Simulating Detroit, A City with Cars and Crime but No Races

Detroit bears the distinction of being one of the few cities in the world whose name alone stands in for an entire industry.

Automobiles.

Ford, Chrysler, GM. And in the distant past, all those smaller manufacturers gobbled up by the Big Three—Lincoln, Buick, Chevrolet, and so on—and then those even smaller companies that simply died out. Packard, Hudson, Rickenbacker.

When we think about Detroit, we think about cars. Through the metonymic chain of associations, talk of cars invariably leads us to the economy. When the automotive industry is in the dumps, the economy is in the dumps. And when the automotive industry picks up, surely this means the economy is recovering as well.

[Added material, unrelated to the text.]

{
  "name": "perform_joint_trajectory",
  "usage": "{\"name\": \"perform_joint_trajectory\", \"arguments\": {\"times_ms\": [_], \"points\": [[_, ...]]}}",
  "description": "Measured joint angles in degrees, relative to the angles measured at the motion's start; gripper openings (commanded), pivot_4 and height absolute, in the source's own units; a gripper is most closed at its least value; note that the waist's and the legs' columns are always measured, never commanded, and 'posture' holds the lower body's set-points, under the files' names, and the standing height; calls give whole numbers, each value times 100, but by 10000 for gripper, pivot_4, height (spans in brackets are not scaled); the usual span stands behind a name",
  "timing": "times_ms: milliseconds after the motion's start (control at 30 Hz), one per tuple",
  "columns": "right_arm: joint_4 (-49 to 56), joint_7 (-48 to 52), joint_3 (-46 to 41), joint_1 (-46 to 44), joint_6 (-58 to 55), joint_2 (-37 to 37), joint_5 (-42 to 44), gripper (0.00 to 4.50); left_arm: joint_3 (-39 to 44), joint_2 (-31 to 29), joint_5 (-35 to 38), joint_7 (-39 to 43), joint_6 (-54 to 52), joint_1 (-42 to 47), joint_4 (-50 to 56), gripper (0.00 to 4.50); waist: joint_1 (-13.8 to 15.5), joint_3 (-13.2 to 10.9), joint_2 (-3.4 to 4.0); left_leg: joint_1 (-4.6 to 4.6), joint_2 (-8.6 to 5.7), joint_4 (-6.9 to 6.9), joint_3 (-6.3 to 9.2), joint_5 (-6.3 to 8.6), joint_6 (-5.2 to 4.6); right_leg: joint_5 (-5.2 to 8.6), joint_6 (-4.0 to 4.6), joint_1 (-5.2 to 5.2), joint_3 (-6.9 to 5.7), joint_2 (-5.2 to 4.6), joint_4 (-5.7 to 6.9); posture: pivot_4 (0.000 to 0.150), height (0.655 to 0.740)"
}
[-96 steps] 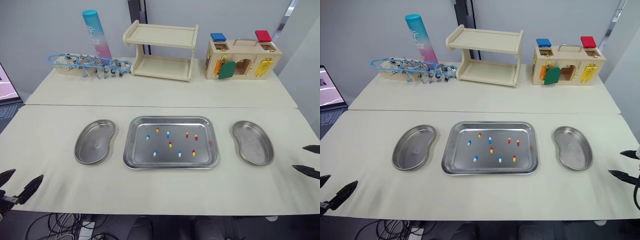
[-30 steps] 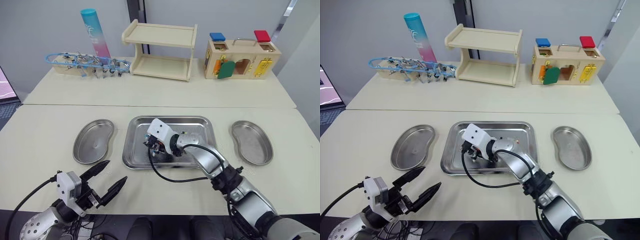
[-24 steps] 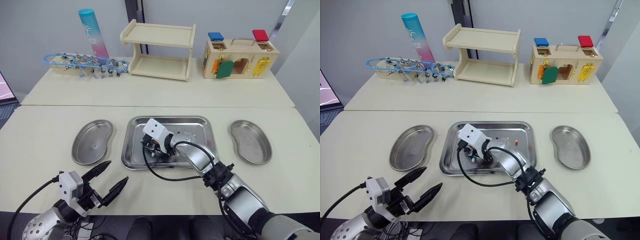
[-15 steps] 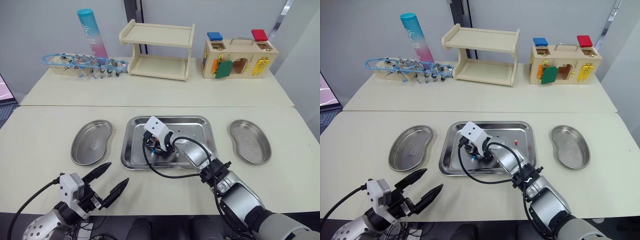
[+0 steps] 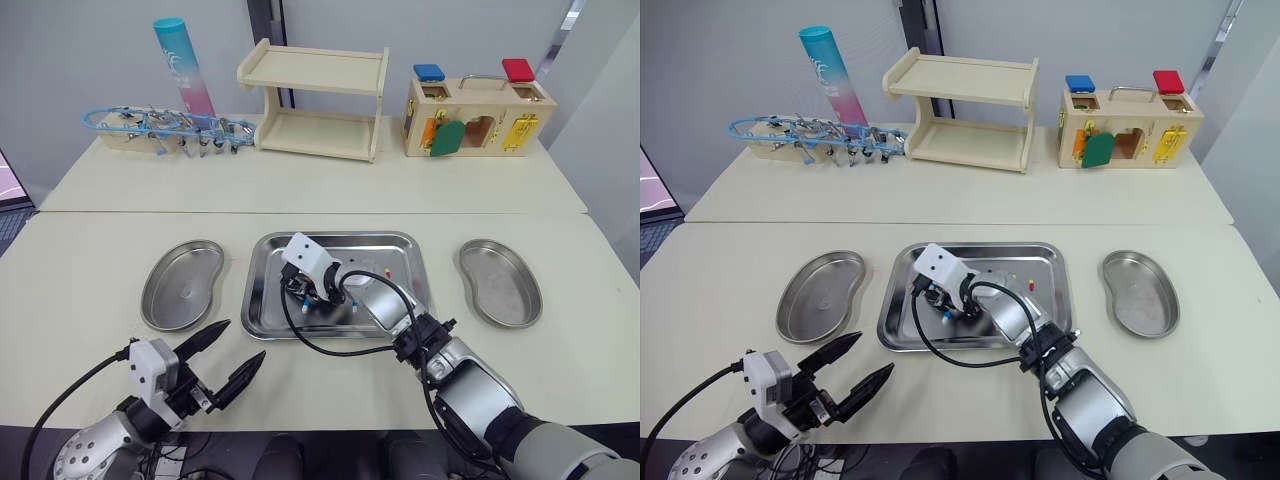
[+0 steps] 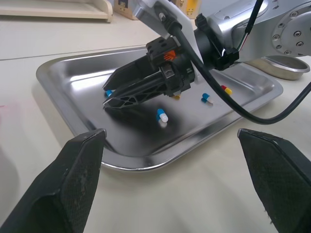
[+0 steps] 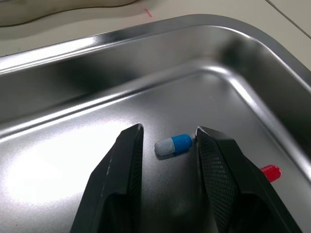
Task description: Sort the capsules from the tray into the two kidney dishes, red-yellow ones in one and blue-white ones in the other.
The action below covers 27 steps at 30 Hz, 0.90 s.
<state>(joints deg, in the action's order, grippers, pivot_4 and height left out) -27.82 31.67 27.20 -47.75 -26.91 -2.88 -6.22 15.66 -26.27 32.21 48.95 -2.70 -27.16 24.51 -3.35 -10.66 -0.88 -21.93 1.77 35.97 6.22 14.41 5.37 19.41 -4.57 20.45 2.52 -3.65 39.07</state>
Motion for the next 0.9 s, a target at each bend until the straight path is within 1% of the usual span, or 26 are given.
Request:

This was the message of Chrysler’s highly acclaimed SuperBowl ad, featuring Clint Eastwood:

“The people of Detroit know a little something” about hard times, growls Eastwood. “But they all pulled together,” he concludes, “and Motor City is fighting again.”

Motor City, fighting again.

I’ve been thinking about this commercial lately because I’ve been writing about Micropolis, the open-source version of SimCity that was included on the Linux-based computers in the One Laptop per Child program. Designed by the legendary Will Wright, SimCity was released by Maxis in 1989 on the popular Commodore 64. Electronic Arts now owns the rights to the SimCity brand, and in 2008, EA released the source code of the original game under a GNU GPL License. The game was redubbed MicropolisWright’s original name for his city simulation—and it’s now playable in Linux, in a browser, and even on Facebook.

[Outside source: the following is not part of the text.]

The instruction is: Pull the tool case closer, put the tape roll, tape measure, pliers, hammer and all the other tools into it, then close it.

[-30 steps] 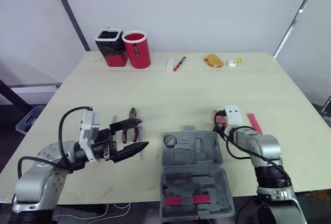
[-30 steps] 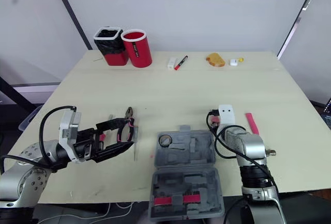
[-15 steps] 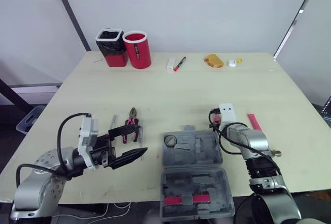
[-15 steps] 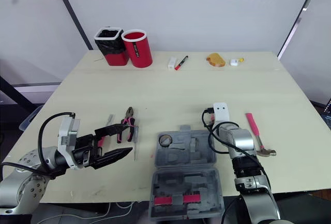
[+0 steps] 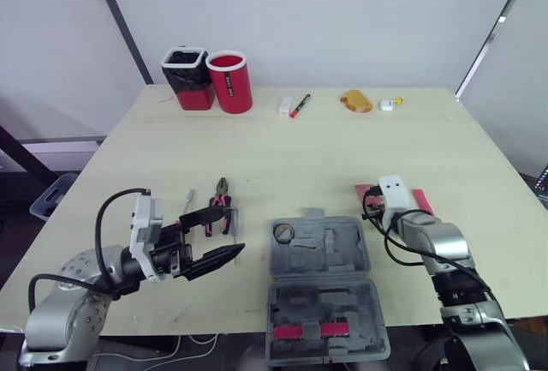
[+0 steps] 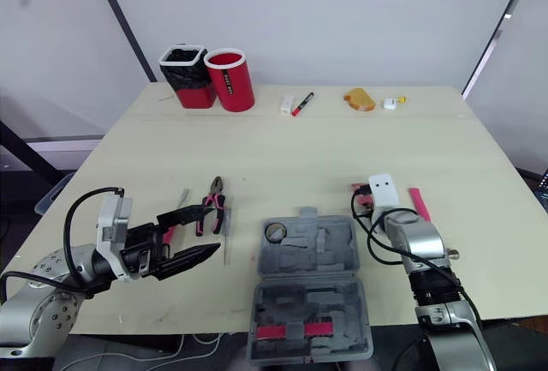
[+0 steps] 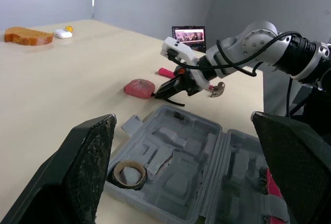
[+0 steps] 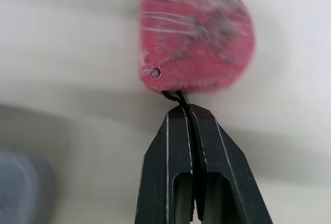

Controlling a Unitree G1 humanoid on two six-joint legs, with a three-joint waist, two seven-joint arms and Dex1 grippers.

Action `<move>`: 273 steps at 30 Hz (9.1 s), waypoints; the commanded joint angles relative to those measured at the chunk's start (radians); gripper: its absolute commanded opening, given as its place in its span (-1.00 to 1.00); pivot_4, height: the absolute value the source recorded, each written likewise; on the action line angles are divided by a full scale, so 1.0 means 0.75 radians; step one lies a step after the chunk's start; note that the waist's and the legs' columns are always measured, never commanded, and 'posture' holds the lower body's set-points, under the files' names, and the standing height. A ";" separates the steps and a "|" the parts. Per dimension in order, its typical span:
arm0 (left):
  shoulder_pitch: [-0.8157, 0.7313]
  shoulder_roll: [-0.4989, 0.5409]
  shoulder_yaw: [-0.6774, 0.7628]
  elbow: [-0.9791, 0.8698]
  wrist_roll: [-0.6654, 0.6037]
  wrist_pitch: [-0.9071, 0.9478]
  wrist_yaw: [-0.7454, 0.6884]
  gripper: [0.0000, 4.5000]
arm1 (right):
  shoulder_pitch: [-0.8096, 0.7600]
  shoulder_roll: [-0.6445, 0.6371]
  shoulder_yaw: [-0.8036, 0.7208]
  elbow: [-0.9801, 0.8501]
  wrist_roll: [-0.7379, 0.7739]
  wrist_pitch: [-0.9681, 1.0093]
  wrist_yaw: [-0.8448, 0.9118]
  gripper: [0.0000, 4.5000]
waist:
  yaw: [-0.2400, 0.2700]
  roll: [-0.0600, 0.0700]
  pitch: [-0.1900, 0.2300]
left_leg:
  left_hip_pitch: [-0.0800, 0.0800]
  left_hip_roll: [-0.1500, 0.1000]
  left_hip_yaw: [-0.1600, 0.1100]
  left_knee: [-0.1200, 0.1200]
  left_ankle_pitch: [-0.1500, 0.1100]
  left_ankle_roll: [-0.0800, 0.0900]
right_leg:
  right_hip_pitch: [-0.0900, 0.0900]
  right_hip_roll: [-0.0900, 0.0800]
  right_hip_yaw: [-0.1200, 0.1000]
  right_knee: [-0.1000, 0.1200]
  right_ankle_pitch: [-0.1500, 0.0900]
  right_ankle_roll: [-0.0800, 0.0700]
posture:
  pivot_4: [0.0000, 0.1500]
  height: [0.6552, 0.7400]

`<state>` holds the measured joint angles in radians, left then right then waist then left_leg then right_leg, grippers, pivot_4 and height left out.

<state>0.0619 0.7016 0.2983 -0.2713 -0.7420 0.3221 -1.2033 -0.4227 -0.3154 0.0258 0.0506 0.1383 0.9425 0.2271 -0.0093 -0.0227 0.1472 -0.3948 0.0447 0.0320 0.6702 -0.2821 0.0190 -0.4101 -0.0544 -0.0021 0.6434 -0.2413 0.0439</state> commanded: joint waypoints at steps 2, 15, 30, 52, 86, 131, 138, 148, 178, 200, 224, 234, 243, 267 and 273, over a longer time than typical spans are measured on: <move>-0.014 0.003 -0.012 -0.056 -0.028 0.003 -0.014 1.00 | 0.152 -0.082 -0.043 -0.190 0.060 0.071 0.097 -0.99 | -0.001 0.000 0.000 | 0.000 0.000 0.000 0.000 0.000 0.000 | 0.000 0.000 0.000 -0.001 0.000 0.000 | 1.00 1.00; 0.001 0.032 -0.049 -0.051 -0.016 -0.005 -0.120 1.00 | 0.785 -0.096 -0.134 -0.944 0.260 0.366 0.134 -0.99 | -0.001 -0.002 -0.003 | 0.001 0.001 -0.004 0.000 0.000 0.000 | 0.000 0.001 0.001 0.000 0.000 0.000 | 1.00 1.00; 0.011 0.027 -0.050 0.105 0.068 -0.248 -0.335 1.00 | 1.091 -0.117 -0.125 -1.191 0.333 0.378 0.126 -0.99 | -0.002 -0.003 -0.003 | 0.002 0.002 -0.003 0.001 0.000 0.000 | 0.000 0.001 0.001 0.000 -0.004 -0.005 | 1.00 1.00; -0.019 0.078 -0.072 0.103 0.000 -0.171 -0.411 1.00 | 0.677 -1.086 0.089 -0.784 0.096 -0.739 1.213 0.97 | -0.002 -0.004 -0.002 | 0.002 0.003 -0.002 0.003 0.000 0.000 | 0.001 0.005 0.004 -0.001 -0.004 -0.005 | 1.00 1.00; 0.017 0.082 -0.060 0.028 -0.009 -0.135 -0.359 1.00 | 0.248 -0.810 0.458 -0.130 -0.298 -1.302 1.396 0.28 | 0.008 -0.003 0.000 | 0.005 0.003 0.010 0.004 0.000 0.000 | 0.001 0.006 0.008 0.003 -0.003 -0.005 | 1.00 1.00; 0.157 -0.022 0.072 0.057 0.002 -0.187 -0.160 1.00 | -0.708 -0.260 1.036 0.208 -0.549 -0.294 1.436 0.28 | -0.008 0.000 0.002 | 0.015 0.005 0.021 0.005 0.000 0.000 | -0.001 0.006 0.019 0.016 -0.003 -0.007 | 1.00 1.00; 0.158 -0.034 0.063 0.052 0.014 -0.188 -0.153 1.00 | -0.697 -0.233 1.029 0.231 -0.570 -0.351 1.415 0.50 | -0.008 0.000 0.002 | 0.015 0.005 0.021 0.005 0.000 0.000 | -0.001 0.006 0.019 0.016 -0.003 -0.007 | 1.00 1.00; 0.158 -0.044 0.055 0.039 0.016 -0.183 -0.146 1.00 | -0.602 -0.331 0.815 -0.060 -0.444 -0.287 1.423 0.97 | -0.001 0.000 0.003 | 0.015 0.005 0.020 0.005 0.000 0.000 | -0.001 0.006 0.019 0.016 -0.003 -0.007 | 1.00 1.00; 0.119 -0.040 0.041 0.052 0.011 -0.167 -0.150 1.00 | 0.071 -0.220 0.254 0.040 -0.057 -0.919 0.951 -0.47 | -0.005 -0.004 0.001 | 0.015 0.005 0.021 0.000 0.000 0.000 | 0.000 0.006 0.022 0.010 -0.003 -0.007 | 1.00 1.00; 0.115 -0.079 0.012 0.082 0.050 -0.169 -0.068 1.00 | 0.193 -0.124 0.345 0.235 -0.158 -0.821 0.778 -0.47 | -0.013 -0.022 -0.014 | 0.024 0.013 0.022 0.001 0.000 0.000 | 0.002 0.012 0.025 0.013 -0.002 -0.009 | 1.00 1.00; 0.446 -0.154 0.269 0.313 0.133 -0.230 0.211 1.00 | 1.241 -0.261 -0.561 -0.605 0.340 -0.995 0.722 0.98 | 0.005 -0.006 -0.003 | 0.016 0.014 0.023 -0.003 -0.001 0.000 | 0.000 0.009 0.024 0.000 -0.004 -0.005 | 1.00 1.00; 0.460 -0.163 0.294 0.353 0.159 -0.234 0.254 1.00 | 1.346 -0.273 -0.683 -0.533 0.400 -1.059 0.782 0.98 | -0.003 -0.005 -0.002 | 0.018 0.018 0.022 -0.002 -0.002 -0.001 | -0.002 -0.001 0.022 0.000 -0.005 -0.002 | 1.00 1.00; 0.271 -0.149 0.269 0.044 0.057 0.041 0.567 1.00 | 1.090 -0.403 -0.516 -0.732 0.527 -0.903 0.842 0.98 | 0.005 -0.006 -0.002 | 0.016 0.016 0.021 -0.004 -0.002 0.000 | -0.002 0.002 0.020 0.000 -0.002 -0.008 | 1.00 1.00; -0.598 -0.310 -0.167 0.123 0.479 1.016 1.643 1.00 | 0.413 -0.544 -0.214 -0.771 0.610 -0.671 0.873 0.98 | 0.010 -0.012 0.001 | 0.015 0.006 0.018 -0.002 -0.001 0.001 | 0.002 0.010 0.024 0.000 0.004 0.000 | 1.00 1.00; -0.766 -0.361 -0.231 0.355 0.586 1.000 1.637 1.00 | 0.353 -0.546 -0.189 -0.794 0.615 -0.617 0.842 0.98 | 0.019 -0.012 0.001 | 0.014 0.004 0.018 0.000 -0.001 0.001 | 0.003 0.010 0.024 0.001 0.005 0.000 | 1.00 1.00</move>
<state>-0.4968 0.4287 0.1358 -0.0089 -0.3250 1.0838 0.0281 -0.1459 -0.7171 -0.1064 -0.5121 0.5884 0.4780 0.8636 0.0051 -0.0319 0.1479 -0.3842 0.0478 0.0459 0.6698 -0.2829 0.0194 -0.4080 -0.0468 0.0158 0.6436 -0.2377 0.0443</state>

What does Micropolis have to do with the Motor City?

Micropolis—and SimCity before it—is one of the few videogames ever to have portrayed Detroit. The original SimCity included a handful of scenarios a player could run, preset cities teetering on the brink of some devastating disaster the player would have to overcome. Detroit was one of these scenarios. And to a player in the late eighties and early nineties, the Detroit scenario (which is named snro.666 in the game code) would be the most relatable scenario geographically and chronologically. The other preset scenarios were either too historical (San Francisco, 1906), too foreign (Tokyo, 1957), or too futuristic (Rio de Janeiro, 2047).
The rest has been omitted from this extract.